ABSOLVIÇÃO DA INSTÂNCIA
Sumário

Conhecida e declarada a incompetência do tribunal em razão da matéria, no despacho liminar, não é caso de absolvição dos RR. da instância mas antes de indeferimento liminar da petição inicial (artigos 105º/1 e 234º-A/1 CPC).

Texto Integral

Acordam, na Secção Cível da Relação de LISBOA:

AA…, com sede em Lisboa, inconformada com o Despacho (proferido em 13/10/2011 pelo juiz do (…) Cível de Lisboa – 1ª Secção) que, na acção de impugnação judicial por ela intentada nos Juízos Cíveis de Lisboa contra BB…CC e DD…, julgou verificada a excepção dilatória de incompetência absoluta do Tribunal e, consequentemente, absolveu os Réus da instância (nos termos dos artigos 493º, n.ºs 1 e 2, 494º, alínea a) e 495º, do Código de Processo Civil), interpôs recurso da mesma, que foi recebido como de apelação, para subir imediatamente, nos próprios autos e com efeito suspensivo (arts. 106º do Cód. Registo Comercial, e 691º-A, nº 1, al. a), do Cód. Proc.

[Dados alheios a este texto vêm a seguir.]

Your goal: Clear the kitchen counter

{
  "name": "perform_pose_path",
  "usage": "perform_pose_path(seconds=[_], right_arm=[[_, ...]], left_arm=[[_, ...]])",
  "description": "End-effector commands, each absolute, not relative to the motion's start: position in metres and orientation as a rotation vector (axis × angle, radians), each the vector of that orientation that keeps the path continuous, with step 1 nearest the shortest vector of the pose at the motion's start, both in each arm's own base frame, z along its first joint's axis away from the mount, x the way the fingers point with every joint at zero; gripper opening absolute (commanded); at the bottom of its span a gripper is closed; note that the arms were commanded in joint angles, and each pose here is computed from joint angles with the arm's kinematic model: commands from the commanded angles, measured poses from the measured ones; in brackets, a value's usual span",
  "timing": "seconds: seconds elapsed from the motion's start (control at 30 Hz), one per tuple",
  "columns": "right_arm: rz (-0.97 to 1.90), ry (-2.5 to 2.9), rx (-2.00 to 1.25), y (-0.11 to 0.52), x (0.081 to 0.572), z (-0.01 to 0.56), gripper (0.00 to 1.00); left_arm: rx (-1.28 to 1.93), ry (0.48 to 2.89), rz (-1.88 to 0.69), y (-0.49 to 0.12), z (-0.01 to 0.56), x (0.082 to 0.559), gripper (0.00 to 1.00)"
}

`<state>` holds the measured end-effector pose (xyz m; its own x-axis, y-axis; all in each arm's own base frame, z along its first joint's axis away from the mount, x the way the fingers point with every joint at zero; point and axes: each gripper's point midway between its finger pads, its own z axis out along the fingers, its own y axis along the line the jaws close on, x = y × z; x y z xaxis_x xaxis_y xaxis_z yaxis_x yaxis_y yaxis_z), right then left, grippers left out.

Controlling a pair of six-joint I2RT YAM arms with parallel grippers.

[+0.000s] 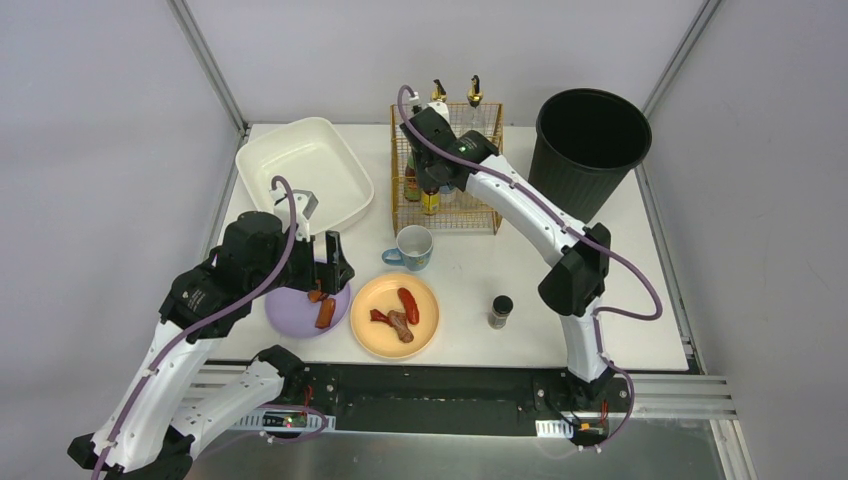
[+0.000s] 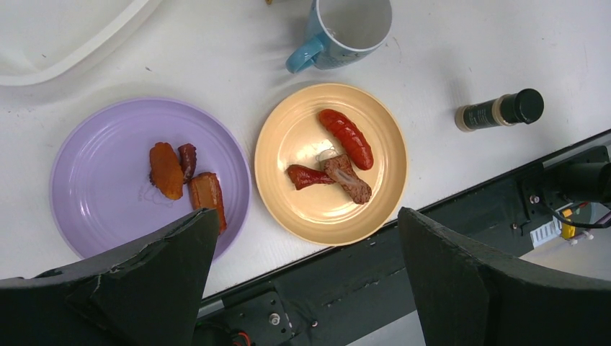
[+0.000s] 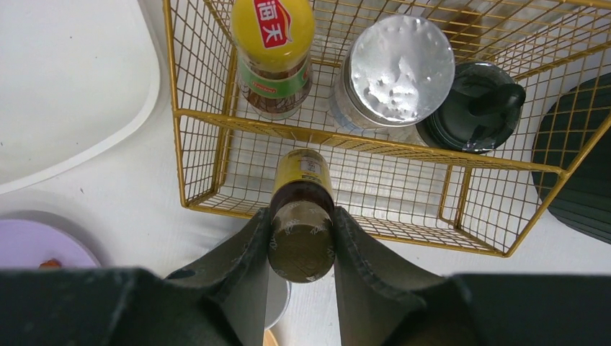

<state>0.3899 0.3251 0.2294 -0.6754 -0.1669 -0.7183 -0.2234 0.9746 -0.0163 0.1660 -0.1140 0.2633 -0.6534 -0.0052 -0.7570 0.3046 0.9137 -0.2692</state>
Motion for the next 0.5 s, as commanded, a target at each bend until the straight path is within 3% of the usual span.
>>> perform_pose_path(seconds=[0.0, 0.47], right_arm=[[0.188, 2.242, -0.185, 0.334, 0.407, 0.259, 0.0], [0.21, 2.377, -0.124, 0.331, 0.421, 0.216, 0.01]], left_arm=[[0.239, 2.246, -0.465, -0.113, 0.261, 0.166, 1.0], [0.242, 2.253, -0.456, -0.114, 0.262, 0.168, 1.0]])
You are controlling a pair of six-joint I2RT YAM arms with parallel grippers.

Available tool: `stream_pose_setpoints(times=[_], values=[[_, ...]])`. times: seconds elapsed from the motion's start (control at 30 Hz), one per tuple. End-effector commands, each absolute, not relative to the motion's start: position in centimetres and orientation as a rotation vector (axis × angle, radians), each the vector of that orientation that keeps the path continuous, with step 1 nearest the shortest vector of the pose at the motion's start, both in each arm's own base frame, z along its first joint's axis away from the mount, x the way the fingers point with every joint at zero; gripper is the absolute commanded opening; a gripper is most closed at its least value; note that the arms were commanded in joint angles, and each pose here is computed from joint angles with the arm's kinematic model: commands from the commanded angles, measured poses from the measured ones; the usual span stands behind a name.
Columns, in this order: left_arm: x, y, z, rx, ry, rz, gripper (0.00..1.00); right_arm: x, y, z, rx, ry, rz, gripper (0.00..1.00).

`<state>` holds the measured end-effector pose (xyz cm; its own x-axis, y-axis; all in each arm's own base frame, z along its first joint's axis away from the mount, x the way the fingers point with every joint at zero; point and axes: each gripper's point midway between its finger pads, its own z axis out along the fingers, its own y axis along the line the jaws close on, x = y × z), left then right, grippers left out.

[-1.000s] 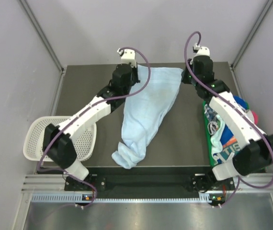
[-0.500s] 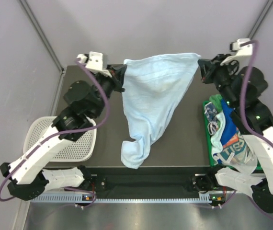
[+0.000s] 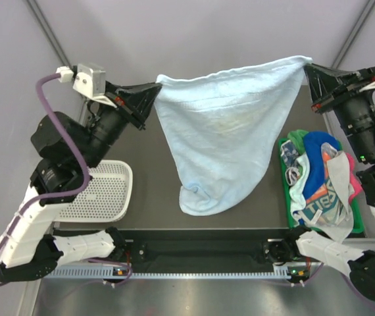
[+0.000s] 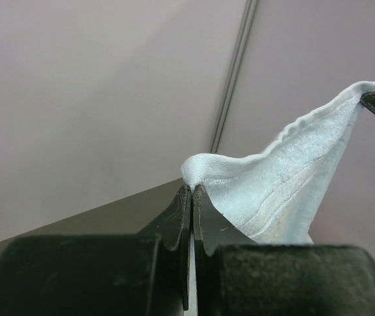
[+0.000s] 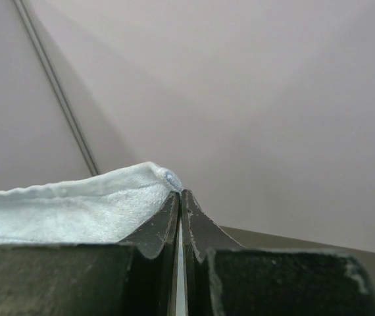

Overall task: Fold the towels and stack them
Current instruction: Flatten out the crumpled towel

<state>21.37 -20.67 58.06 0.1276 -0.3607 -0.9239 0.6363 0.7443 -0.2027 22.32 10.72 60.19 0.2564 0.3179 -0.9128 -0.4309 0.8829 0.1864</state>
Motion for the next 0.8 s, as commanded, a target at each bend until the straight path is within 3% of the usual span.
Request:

Civil, na redacção introduzida pelo DL 303/2007, de 24 de Agosto), tendo rematado as alegações que apresentou com as seguintes conclusões:
«I. No despacho proferido em 13 de Outubro de 2011 o Tribunal de recorrido proferiu despacho de absolvição dos Réus da instância, por ter julgado verificada a excepção dilatória de incompetência absoluta do Tribunal, por considerar que nos termos do artigo 89.º, n.º 2 al. b) da Lei de Organização e Funcionamento dos Tribunais Judiciais é da competência dos Tribunais do Comércio apreciar as impugnações dos despachos dos Conservadores do Registo Comercial.

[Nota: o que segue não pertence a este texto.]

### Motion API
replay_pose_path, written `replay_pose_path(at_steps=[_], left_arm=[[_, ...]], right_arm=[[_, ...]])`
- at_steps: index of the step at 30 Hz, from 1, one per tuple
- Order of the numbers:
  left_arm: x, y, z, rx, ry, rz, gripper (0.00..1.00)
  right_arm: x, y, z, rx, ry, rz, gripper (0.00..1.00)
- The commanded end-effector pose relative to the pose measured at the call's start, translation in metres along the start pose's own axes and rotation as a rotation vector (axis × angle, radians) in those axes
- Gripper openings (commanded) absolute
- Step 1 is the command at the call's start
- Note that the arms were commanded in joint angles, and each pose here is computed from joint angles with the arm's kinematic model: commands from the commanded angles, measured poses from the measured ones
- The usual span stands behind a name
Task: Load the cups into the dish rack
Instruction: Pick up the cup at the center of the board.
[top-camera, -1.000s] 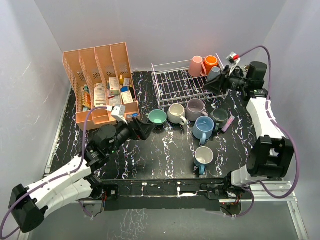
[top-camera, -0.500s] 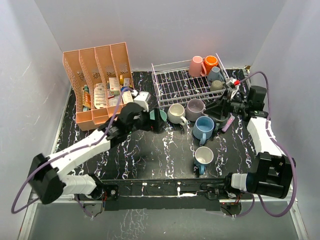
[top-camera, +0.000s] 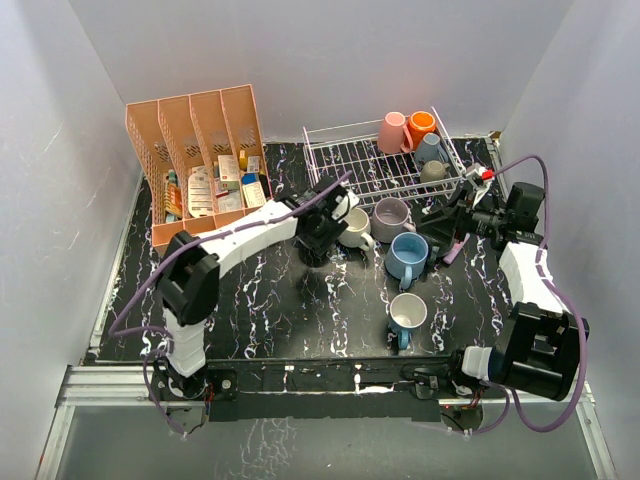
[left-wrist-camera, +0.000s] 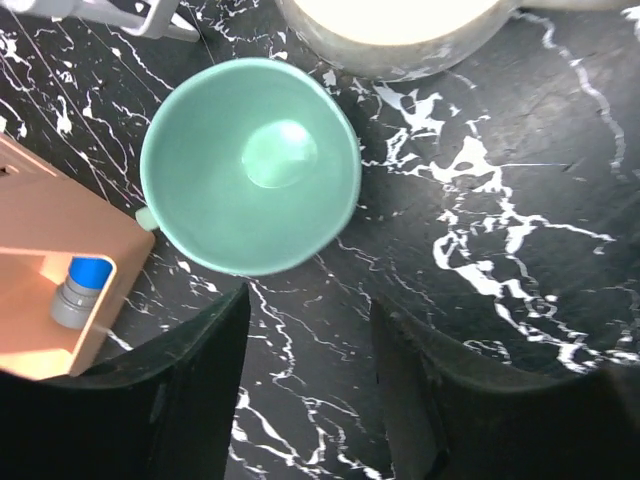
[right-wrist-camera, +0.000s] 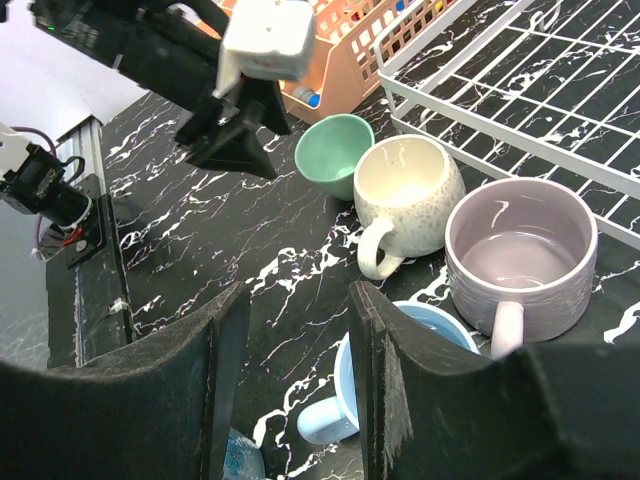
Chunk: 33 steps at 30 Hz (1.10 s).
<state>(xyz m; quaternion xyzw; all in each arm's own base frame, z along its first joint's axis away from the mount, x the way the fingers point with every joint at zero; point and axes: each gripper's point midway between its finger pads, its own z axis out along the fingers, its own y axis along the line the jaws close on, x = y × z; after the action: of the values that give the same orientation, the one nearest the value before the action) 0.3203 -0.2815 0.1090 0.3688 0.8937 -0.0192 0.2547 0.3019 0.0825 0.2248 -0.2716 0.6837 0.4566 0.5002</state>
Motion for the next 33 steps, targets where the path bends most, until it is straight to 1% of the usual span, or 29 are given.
replay_pose_path(at_steps=[1,4,9,17,20,24,33], left_arm=[[0.01,0.015,-0.005,-0.023,0.13,0.174,0.47],[0.004,0.011,0.003,0.003,0.143,0.205,0.46],[-0.011,0.004,0.01,0.042,0.109,0.231,0.47],[-0.013,-0.002,0.03,0.068,0.114,0.247,0.46],[-0.015,-0.003,0.034,0.07,0.111,0.248,0.45],[-0.015,-0.007,0.039,0.089,0.111,0.246,0.39],[-0.007,-0.011,0.05,0.103,0.127,0.237,0.35]], right_arm=[[-0.006,-0.002,-0.001,0.001,-0.011,-0.063,0.47],[-0.006,-0.003,-0.001,0.007,-0.01,-0.063,0.47],[-0.005,-0.004,-0.001,0.012,-0.009,-0.06,0.47],[-0.005,-0.004,-0.001,0.017,-0.009,-0.064,0.47],[-0.004,-0.004,-0.001,0.018,-0.009,-0.064,0.48],[-0.004,-0.004,-0.001,0.019,-0.009,-0.065,0.48],[-0.004,-0.004,-0.001,0.019,-0.008,-0.066,0.48]])
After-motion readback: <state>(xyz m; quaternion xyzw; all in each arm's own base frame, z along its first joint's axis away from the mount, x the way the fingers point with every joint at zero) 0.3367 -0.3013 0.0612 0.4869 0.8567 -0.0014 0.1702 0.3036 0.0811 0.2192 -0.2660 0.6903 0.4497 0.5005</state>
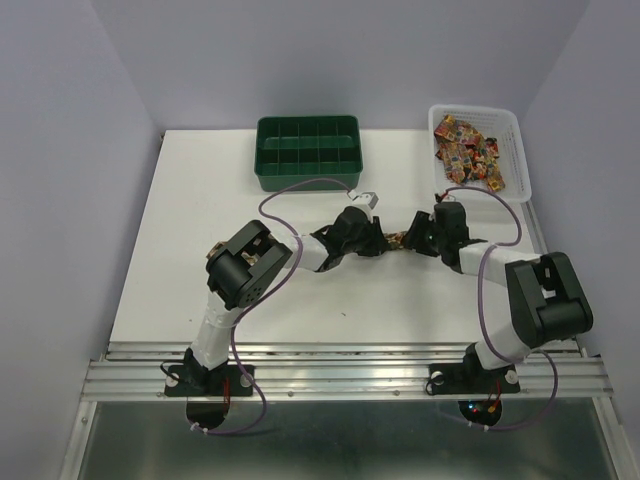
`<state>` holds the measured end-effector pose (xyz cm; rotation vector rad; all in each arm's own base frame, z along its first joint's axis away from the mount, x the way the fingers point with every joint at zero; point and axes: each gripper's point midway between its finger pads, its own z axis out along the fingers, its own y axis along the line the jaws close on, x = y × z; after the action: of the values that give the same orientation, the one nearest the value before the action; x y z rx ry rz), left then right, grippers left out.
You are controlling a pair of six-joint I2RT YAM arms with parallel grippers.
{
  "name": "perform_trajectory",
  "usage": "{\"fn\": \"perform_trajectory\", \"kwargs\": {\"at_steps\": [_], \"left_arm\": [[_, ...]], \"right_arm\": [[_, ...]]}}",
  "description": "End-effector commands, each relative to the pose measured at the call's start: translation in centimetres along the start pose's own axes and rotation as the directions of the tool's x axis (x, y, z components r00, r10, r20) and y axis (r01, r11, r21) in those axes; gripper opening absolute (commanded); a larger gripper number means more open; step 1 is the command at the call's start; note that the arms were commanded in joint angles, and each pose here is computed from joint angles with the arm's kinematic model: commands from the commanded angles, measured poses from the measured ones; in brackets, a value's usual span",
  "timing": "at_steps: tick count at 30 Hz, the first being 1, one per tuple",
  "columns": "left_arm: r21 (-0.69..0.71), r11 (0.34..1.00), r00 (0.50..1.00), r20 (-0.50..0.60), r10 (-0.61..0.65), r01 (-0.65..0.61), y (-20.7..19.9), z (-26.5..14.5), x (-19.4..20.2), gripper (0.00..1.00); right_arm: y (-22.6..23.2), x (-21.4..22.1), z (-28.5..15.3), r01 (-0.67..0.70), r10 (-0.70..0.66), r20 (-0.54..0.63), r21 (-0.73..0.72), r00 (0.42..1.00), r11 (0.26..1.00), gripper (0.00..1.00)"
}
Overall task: Roll the ties
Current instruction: Roll the tie
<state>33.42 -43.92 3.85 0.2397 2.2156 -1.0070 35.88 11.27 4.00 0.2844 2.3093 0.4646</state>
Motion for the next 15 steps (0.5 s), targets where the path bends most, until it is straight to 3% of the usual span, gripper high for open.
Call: {"fn": "perform_trajectory", "kwargs": {"at_steps": [1,8,15], "left_arm": [[0.025,0.999,0.999,0.039,0.034,-0.035,-1.4,-0.1,-2.0,0.29],[0.012,0.999,0.998,0.037,0.042,-0.043,-1.0,-0.1,-2.2,0.29],[0.011,0.999,0.999,0.034,0.036,-0.037,-0.7,0.0,-2.4,0.29]], "right_arm": [[0.0,-1.2,0.9,0.002,-0.002,0.039,-0.006,0.999,1.0,0.52],[0.2,0.0,1.6,-0.029,0.029,0.004,-0.041,1.0,0.999,0.45],[-0.1,0.8,2.1,-0.058,0.057,-0.032,-0.048,0.998,0.997,0.26]]}}
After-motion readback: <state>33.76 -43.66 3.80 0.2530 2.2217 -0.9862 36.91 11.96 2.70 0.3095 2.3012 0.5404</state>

II. Embora o despacho recorrido não exponha claramente quais foram as normas legais aplicadas, determina o artigo 288.º n.º 1 al. (a) do CPC que o Tribunal deve abster-se de conhecer o pedido, e absolver o Réu da instância, nas situações em que seja julgada procedente a excepção dilatória de incompetência absoluta do Tribunal, a qual terá por consequência nos termos do disposto no artigo 289.º do CPC, a concessão ao Autor da possibilidade de interpor uma nova acção no prazo de trinta dias após o trânsito em julgado do despacho de absolvição da instância, sendo aproveitados os efeitos civis decorrentes da interposição da acção, sem prejuízo do disposto na lei civil sobre prescrição e caducidade de direitos.

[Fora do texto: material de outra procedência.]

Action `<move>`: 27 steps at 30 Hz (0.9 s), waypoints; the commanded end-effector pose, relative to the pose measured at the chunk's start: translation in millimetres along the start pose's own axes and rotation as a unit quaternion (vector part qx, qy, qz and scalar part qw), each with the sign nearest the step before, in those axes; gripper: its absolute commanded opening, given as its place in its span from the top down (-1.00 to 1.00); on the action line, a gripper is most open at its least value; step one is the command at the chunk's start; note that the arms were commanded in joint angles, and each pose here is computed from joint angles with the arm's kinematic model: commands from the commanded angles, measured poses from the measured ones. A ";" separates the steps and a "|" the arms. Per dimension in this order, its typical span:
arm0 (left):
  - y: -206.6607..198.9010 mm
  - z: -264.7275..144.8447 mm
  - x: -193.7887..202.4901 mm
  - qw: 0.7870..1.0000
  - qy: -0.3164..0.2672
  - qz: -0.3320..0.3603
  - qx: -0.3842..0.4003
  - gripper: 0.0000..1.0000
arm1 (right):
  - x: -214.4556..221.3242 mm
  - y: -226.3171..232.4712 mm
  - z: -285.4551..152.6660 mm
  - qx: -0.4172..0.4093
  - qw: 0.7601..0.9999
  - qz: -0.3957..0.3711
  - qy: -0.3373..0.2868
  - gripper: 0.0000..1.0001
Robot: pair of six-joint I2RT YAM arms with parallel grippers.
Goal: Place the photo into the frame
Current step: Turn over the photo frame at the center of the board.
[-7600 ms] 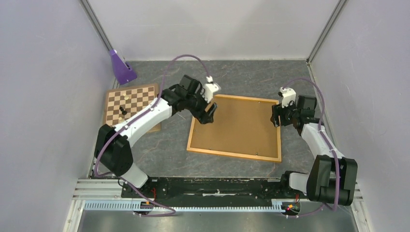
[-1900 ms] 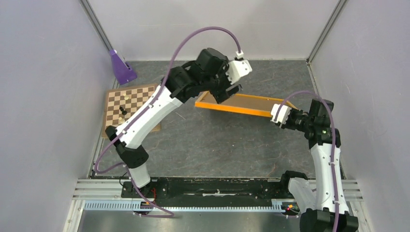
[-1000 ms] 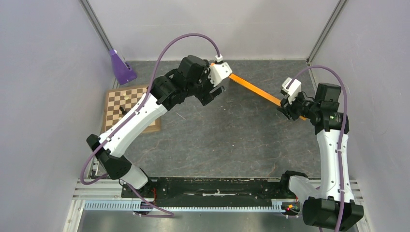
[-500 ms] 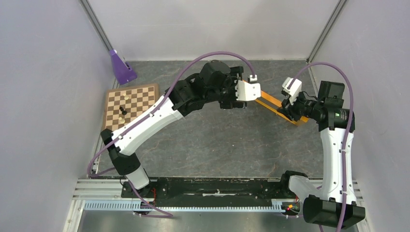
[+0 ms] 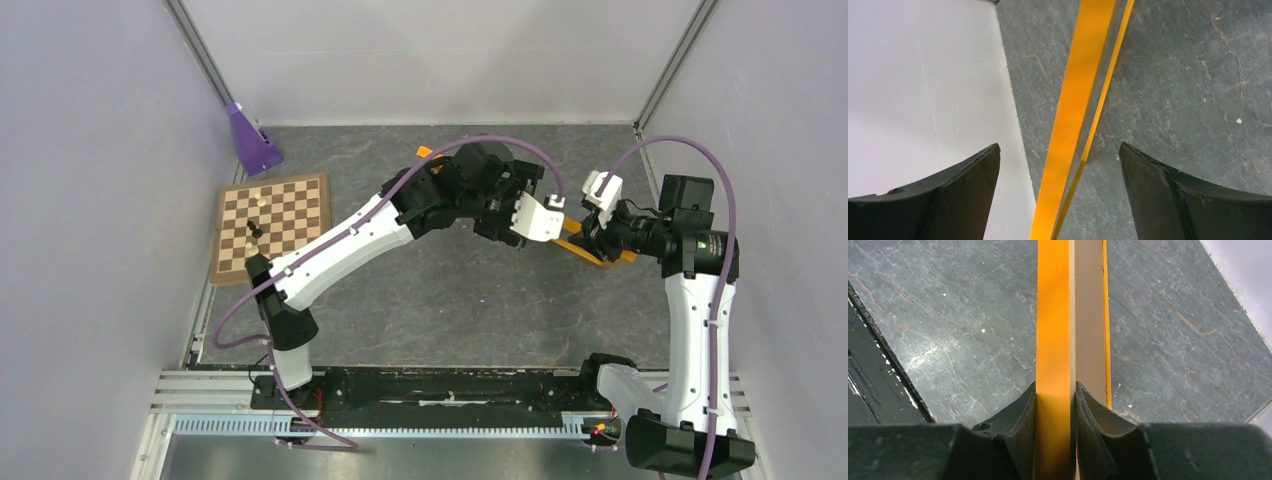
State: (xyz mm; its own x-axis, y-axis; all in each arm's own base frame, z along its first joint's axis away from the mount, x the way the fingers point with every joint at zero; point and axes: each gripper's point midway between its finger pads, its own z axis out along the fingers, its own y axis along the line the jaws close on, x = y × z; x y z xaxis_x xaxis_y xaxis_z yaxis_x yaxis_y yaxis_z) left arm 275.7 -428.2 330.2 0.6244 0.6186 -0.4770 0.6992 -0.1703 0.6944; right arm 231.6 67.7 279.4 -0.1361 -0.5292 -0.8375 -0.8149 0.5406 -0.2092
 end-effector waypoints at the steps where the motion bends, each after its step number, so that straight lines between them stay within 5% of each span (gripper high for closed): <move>1: 2.9 -0.5 -11.6 0.999 -0.015 0.049 0.009 -0.86 | -39.4 7.2 -11.9 -0.005 0.996 -0.060 -0.062 1.00; 17: -19.2 9.2 6.2 0.997 -0.010 0.030 0.077 -0.73 | -47.8 21.6 -21.1 -0.016 0.992 -0.100 -0.075 1.00; 27: -37.2 21.9 6.8 0.993 -0.015 0.011 0.118 -0.28 | -51.4 19.6 -21.5 -0.016 0.992 -0.100 -0.078 1.00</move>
State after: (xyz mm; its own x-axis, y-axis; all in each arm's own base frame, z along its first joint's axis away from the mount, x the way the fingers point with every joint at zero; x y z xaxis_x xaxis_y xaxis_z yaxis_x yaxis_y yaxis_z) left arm 269.4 -429.2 281.1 0.6332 0.6269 -0.4539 0.7479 -0.3448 0.5672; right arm 207.2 77.7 288.8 -0.0687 -0.5444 -0.8360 -0.8483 0.4728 -0.2382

III. No despacho recorrido, o Tribunal ordenou a notificação da Autora para exercer o direito de requerer a remessa do processo para o Tribunal onde a acção deverá ser proposta, nos termos do n.º 2 do artigo 105.º do CPC, contudo, nos termos do n.º 2 da norma referida, esta regra só poderá ser aplicada se a excepção de incompetência for conhecida depois de finda a fase dos articulados, o que só acontece depois de exercido o direito de resposta pelos Réus, momento em que é iniciada a fase de apreciação liminar, nos termos do artigo 508.º do CPC.
IV. Ora, quando foi proferido o despacho recorrido, não tinha terminado a fase dos articulados na presente acção, tendo em consideração que nenhum dos Réus (AA…, BB… e CC….), contra quem foi proposta a acção, haviam sido citados, para que pudessem por aplicação do princípio do contraditório, previsto no artigo 3.º do CPC exercer o respectivo direito ao contraditório, e pôr em causa os argumentos expostos pela Autora na PI.
V. Nos termos do artigo 93.º do Código do Registo Comercial (doravante CRC), uma vez recebida a acção de impugnação judicial da decisão do Sr. Conservador, o Tribunal deverá ordenar a notificação dos interessados para no prazo de dez dias impugnarem os fundamentos da impugnação judicial, sendo que, na PI apresentada são Réus todos os interessados que podem ser afectados com o deferimento da acção (BB…, Autor do recurso hierárquico; CC…, que emitiu o despacho objecto de recurso hierárquico e por fim DD…, titular do registo da providência cautelar de arresto, que será afectado pelo deferimento do pedido formulado pela Autora).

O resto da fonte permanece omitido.